New Week Open Gaps, or NWOGs, are a crucial aspect of ICT trading. They are formed from the gap between the closing price on the previous Friday and the opening price on the subsequent Sunday. This gap, along with the midpoint, is extended throughout the upcoming week. These gaps represent a unique market phenomenon that can influence your trading strategy.
NWOGs serve as important points of fair value in the market. Like magnets, market algorithms often draw price action towards them .Interestingly, these gaps can remain relevant for weeks or even months! This makes them a powerful weapon in your trading arsenal.
It's recommended to record at least the five most recent NWOGs for reference. Tracking these gaps can provide valuable insights into potential market movements and points of fair value.

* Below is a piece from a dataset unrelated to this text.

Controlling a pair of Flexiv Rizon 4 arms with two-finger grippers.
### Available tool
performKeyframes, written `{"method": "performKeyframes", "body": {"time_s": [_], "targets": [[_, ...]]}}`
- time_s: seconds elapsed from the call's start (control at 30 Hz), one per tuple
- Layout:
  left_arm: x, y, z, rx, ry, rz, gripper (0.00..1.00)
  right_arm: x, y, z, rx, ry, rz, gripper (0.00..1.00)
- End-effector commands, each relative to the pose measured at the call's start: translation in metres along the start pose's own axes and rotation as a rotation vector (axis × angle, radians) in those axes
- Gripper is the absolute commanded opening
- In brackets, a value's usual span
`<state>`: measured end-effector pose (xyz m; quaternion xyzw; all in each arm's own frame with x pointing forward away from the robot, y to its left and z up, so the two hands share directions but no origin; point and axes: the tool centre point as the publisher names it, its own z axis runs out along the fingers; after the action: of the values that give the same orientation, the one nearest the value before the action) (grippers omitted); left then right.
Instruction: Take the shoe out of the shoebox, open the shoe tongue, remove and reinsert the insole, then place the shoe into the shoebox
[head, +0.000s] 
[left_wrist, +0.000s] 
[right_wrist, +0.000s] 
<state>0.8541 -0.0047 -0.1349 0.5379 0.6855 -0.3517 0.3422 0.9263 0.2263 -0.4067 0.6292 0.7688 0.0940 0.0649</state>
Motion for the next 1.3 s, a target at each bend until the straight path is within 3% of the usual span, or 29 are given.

This practice can help you stay ahead of the curve and make informed trading decisions.
When several NWOGs are located close together, the market often enters a range-bound phase. Combining your knowledge of these gaps with other ICT teachings can enhance your ability to predict market trends. This synergy can help you navigate the market more effectively.
Just remember, as with any trading strategy, using NWOGs should be based on a solid understanding of the market and your risk tolerance. Practice identifying and trading these gaps in a simulated environment before risking real capital. This approach will help you gain confidence and refine your trading strategy.
Understanding and utilizing NWOGs can help refine your trading strategy and give you a leg up in the market. Combining this with other ICT concepts like PD arrays and Optimal Trade Entry will drive you to a successful journey as a trader!